Shield Spear presents another risk/reward design meant to create a sense of recklessness. The card lets you sacrifice defense and accuracy to improve your offensive power and range - a trade-off the Volcanic Warrior is more than willing to accept.


The Volcanic Warrior rewards you for being reckless.

“Under the Hood” → Highlight the Attribute


We’re car enthusiasts here at GhG, so we refer to the “underlying mechanics behind the narrative” as being “under the hood”. This is the stuff that you don’t see. The mechanical gears and pistons that are churning away, helping further define the deck and how it feels to drive it.


Varia is both a brand new TCG and is carving out a new space within the card game genre at large.

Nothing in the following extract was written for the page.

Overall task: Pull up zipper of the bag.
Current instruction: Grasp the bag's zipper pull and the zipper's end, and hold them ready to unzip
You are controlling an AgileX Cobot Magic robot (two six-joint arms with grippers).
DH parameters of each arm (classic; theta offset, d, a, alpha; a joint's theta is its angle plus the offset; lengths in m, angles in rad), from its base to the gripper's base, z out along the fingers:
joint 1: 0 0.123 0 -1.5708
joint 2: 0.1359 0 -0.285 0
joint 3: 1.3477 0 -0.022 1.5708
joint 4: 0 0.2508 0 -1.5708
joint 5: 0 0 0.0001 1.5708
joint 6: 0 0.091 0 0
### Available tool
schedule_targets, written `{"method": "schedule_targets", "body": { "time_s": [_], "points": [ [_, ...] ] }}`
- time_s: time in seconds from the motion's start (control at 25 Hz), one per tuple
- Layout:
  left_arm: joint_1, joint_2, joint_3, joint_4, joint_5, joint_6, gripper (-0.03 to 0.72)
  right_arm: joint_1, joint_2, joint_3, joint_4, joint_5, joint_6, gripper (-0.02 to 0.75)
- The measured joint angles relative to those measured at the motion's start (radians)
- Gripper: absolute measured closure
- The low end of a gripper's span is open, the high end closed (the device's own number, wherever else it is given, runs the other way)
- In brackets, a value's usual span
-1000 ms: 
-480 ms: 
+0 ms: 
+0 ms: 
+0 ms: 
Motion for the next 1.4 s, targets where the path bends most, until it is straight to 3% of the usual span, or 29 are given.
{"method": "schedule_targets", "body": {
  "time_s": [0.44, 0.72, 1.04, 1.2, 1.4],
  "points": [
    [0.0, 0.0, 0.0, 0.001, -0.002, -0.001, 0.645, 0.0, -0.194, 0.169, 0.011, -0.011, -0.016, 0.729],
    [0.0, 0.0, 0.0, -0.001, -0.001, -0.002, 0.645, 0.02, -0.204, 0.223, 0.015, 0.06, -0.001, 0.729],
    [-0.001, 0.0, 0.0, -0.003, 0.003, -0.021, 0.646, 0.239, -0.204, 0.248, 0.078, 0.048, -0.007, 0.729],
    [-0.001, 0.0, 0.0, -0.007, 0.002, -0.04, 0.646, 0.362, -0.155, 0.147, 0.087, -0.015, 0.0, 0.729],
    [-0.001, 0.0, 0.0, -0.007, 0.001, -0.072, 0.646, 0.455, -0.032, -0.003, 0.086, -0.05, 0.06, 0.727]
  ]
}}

This meant that each class deck we designed would be introducing each of our seven attributes for the first time. On top of needing to be fun and evoke a certain fantasy, the decks needed to teach the player about each attribute, and what those attributes were capable of.


We decided early on that the easiest way to do this was to create seven single-attribute classes, with the idea that each class highlighted what it meant to be a combatant who focused solely on that attribute. The Volcanic Warrior, for example, would be the epitome of an aggressive deck.


Spellbreaker punishes opponents who rely heavily on magical actions, hinting at the fact that aggression tends to favor physical confrontation over the magical variety.


Cranial Crash highlights the attribute itself, teaching you that the more aggressive you are, the harder your attacks will hit.


The Volcanic Warrior teaches you what Aggression offers.

“Under the Hood” → Expand Or Explore A Mechanic Unique To Varia


As I mentioned above, Varia is a new style of TCG that has some mechanics unlike any other game in the genre. We wanted to highlight that by having cards in each deck that explored design space that doesn't exist outside of our game.


Varia has this concept of “hit and miss” that is facilitated using four-sided dice. If your attack’s focus is lower than the opposing block’s focus, your attack will miss. Because of this, rolling the maximum value for focus always feels good as the attacker. What if we made rolling a four feel great instead? The concept of a “critical hit” is not a new one for games, but it is a new concept for the TCG genre.


Critical Strike, Thorium Crusher, and Decapitate make rolling a four exciting. Really exciting. So exciting that you are often looking for ways to gain extra focus dice and improve your odds of rolling a four. Decapitate goes one step further and reminds players that Aggression is the king of close quarters combat. Unless the Volcanic Warrior has already swung and missed with this ultimate attack, you should never feel completely safe getting in the face of this brutal fighter.


The Volcanic Warrior introduces critical hits to trading card games.

“Under the Hood” → Balanced Matchups With Other Classes


This is more of a development constraint than it is one for design, but since the people designing Varia were also the ones developing it, I’m going to lump the two together for now.


When designing Varia, we looked out across our competition in the card game space and noticed a single common thread - competitive decks are expensive. In our minds, too expensive.


We wanted to make sure that from day one, Varia offered a format that was both approachable and had a low barrier to entry. Our solution was to have a format that was “out-of-the-box”. The idea being if you want to play competitive Varia, all you need to do is pick your class, shuffle up its contents, and play! In order for this to work, we needed to play-test the decks against each other over and over and over again, and ensure there was some relative balance between most of the match-ups.


The Volcanic Warrior is balanced against the other six classes.

I hope you enjoyed this behind the scenes look into what went into the Volcanic Warrior class deck available to you today. We play a ton of unfun Varia here at Guildhouse Games so that our fans only experience the fun aspects. Looking over the class now, I think we succeeded in our goal in creating an aggressive, in-your-face melee fighter who is a force to be reckoned with. If you ever wanted to be a fearless fighter who defeats their enemies with brute force, this is the class for you.